Data extract:

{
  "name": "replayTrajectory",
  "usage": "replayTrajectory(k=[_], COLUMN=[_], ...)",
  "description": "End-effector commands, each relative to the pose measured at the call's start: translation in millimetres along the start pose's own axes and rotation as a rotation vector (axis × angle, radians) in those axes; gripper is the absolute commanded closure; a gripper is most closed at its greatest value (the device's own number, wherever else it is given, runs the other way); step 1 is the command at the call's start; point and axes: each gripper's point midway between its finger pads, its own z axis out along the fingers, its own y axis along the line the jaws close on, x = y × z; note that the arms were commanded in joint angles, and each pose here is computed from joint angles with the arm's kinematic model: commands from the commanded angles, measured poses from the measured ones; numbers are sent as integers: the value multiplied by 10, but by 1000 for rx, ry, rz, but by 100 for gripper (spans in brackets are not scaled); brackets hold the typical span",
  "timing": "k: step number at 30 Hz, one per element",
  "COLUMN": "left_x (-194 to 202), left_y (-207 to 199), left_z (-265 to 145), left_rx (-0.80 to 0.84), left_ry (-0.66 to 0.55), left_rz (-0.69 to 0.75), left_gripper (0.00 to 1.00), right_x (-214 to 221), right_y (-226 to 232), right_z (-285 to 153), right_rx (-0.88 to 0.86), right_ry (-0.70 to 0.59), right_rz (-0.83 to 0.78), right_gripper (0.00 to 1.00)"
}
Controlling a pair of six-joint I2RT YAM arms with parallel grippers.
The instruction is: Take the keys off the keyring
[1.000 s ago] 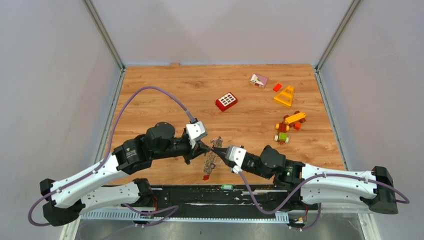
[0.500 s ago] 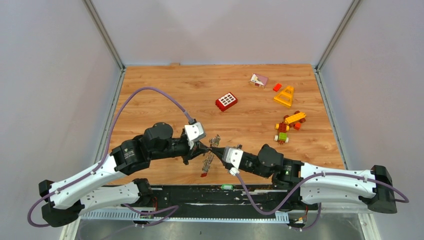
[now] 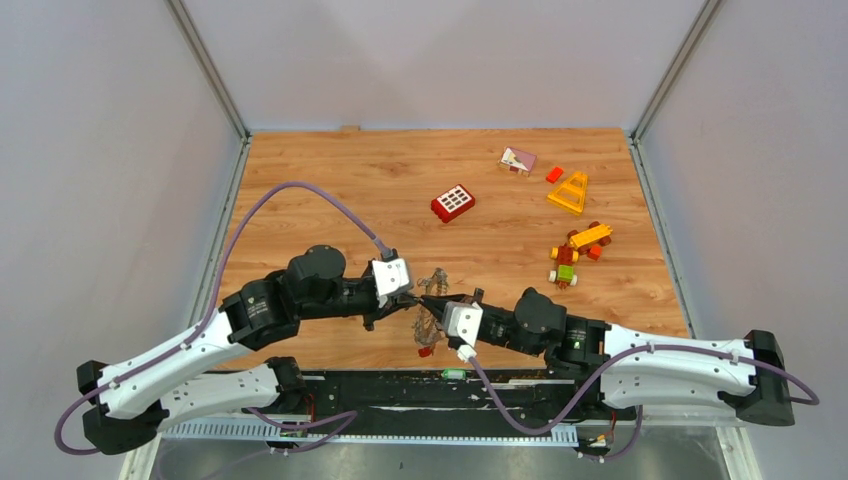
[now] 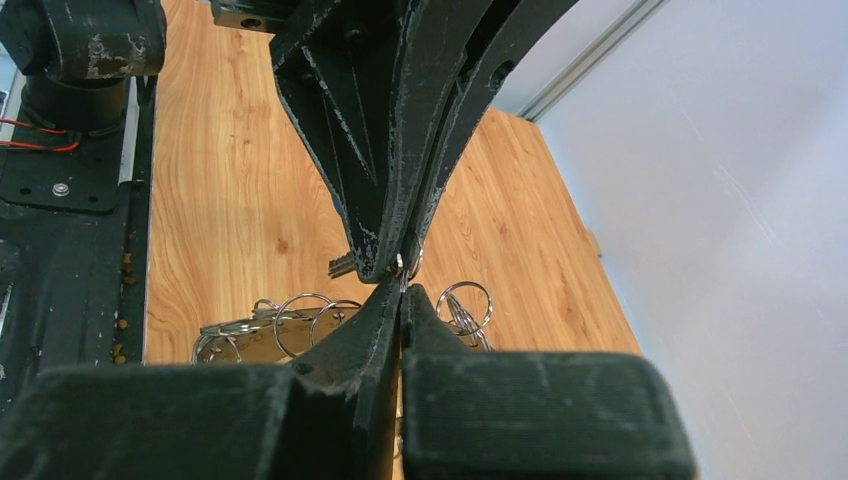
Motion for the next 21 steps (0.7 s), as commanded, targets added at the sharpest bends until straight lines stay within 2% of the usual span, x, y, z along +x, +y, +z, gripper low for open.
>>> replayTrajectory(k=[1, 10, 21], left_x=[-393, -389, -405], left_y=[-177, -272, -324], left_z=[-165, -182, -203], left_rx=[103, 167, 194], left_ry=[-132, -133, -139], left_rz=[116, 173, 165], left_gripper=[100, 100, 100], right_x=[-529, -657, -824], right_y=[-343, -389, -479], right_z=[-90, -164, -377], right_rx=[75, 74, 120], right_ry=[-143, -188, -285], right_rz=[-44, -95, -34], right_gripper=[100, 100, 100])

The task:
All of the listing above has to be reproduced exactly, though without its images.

Response:
{
  "name": "replayTrajectory",
  "usage": "replayTrajectory(k=[_], COLUMN=[_], ...)",
  "description": "End-effector commands, each relative to the pose measured at the call's start: translation in millimetres along the start pose's own axes and rotation as a rotation vector (axis × angle, radians) in those axes; gripper is the absolute commanded closure; a gripper is most closed at its greatest value (the device's own number, wherever else it is given, runs the other way); step 1 is the command at the call's start; point and axes: each gripper's point midway between its finger pads, its own z axis out along the fingers, its own y axis along the line the jaws close on, x = y × z; note that the arms were commanded in joint angles, and each pose here is computed from joint angles with the arm's kinematic model: commands from the commanded angles, measured poses from the measured ones; numbers are sent as integers: the value multiplied by 10, but by 1000 for rx, ry, rz, but by 100 for gripper (spans in brackets are not scaled); brackets hold the typical span",
  "timing": "k: step number at 30 Hz, one per element",
  "COLUMN": "left_x (-194 to 202), left_y (-207 to 199), left_z (-265 to 145), left_rx (-0.80 to 0.84), left_ry (-0.66 to 0.55), left_rz (-0.69 to 0.75), left_gripper (0.00 to 1.00), right_x (-214 to 221), right_y (-226 to 232), right_z (-285 to 153), right_rx (-0.88 to 0.86), right_ry (-0.70 to 0.59), right_rz (-0.83 to 0.78), right_gripper (0.00 to 1.00)"
}
Controlling a pair of six-joint I2RT YAM arms with parallel grippers.
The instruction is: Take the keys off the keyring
[1.000 s ago] 
[0.500 s ago] 
[now] 
[now] 
Motion for the next 21 steps (0.7 s), as commanded, targets added at the sharpest bends until straight lines stay within 2% of the usual span, x, y, z along +x, +y, +z, gripper low for open.
>>> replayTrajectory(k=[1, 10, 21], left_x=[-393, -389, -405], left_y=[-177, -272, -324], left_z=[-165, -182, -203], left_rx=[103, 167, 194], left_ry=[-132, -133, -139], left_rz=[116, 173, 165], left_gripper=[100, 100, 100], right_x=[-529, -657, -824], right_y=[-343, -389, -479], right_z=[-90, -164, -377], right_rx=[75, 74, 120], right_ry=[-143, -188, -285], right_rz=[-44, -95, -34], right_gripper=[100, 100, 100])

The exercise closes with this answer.